What he was telling them wasn’t true. It was just noise. He was, in his own way, getting Brexit done. He was driving a digger through a styrofoam wall, but it was all a stunt.

He was going to “level up” the country. He created a department for levelling up, though he never quite got round to explaining what the term meant. There were “40 new hospitals” that weren’t real. “World-beating” this, “world-leading” that. None of it ever came to pass.

He will certainly believe himself to have been terribly unlucky. He was in the wrong place at the wrong time. Johnson’s happy place is writing pseudo-libertarian rubbish in the comment pages of The Daily Telegraph, not looking sombrely down the camera and shutting down the pubs for another four months. But it is hard to connive another ending.
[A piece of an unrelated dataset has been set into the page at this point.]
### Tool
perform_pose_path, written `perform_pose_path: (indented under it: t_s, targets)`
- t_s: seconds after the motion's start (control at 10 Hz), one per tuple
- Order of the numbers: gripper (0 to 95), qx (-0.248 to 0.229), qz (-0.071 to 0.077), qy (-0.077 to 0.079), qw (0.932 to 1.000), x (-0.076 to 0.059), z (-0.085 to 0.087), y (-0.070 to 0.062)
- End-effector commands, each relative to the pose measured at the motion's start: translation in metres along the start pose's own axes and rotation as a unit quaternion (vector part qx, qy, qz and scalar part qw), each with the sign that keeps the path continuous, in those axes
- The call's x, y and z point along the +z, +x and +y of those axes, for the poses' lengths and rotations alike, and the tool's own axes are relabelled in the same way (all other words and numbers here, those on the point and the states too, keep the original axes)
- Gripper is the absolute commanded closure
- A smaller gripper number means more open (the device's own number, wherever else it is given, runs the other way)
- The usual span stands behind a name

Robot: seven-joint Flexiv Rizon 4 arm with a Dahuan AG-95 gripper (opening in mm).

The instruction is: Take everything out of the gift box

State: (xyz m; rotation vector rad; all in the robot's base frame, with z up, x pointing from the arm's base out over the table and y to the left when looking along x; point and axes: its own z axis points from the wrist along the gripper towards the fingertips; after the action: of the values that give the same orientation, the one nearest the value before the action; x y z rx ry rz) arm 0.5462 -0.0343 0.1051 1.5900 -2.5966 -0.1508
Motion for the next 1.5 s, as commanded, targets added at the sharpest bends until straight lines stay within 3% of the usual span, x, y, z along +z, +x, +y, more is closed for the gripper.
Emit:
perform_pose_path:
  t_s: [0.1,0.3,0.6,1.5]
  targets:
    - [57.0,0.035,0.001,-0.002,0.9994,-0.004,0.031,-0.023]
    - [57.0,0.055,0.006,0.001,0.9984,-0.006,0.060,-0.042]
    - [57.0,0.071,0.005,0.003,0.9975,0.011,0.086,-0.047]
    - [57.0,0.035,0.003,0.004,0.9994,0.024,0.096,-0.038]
It has been said and written of him so many times that he imagines himself to be above the rules that trouble only the little people. His old teacher at Eton wrote it of him, in a letter to his parents, almost half a century ago. More precisely, he does not seem to see the rules as such; instead he sees only the prospect of a battle of wills between himself and whoever made them. And he always backs himself to win.

It’s not necessarily a bad philosophy to live by, but his inevitable demise should reassure the rest of us that, though it may take a while, the truth tends to win. There is a long way to go, but we do appear to be on a slow march out of the land of make-believe, and of government by fantasy, at very long last.

In the final hours of his political life, Johnson became ever more agitated, as the simple facts (and indeed photographs) of what he had said and done were laid out before him.

“If liberty means anything at all,” wrote George Orwell, “it means the right to tell people what they do not want to hear.” I think he might have been a journalist. They might even have built a statue of him.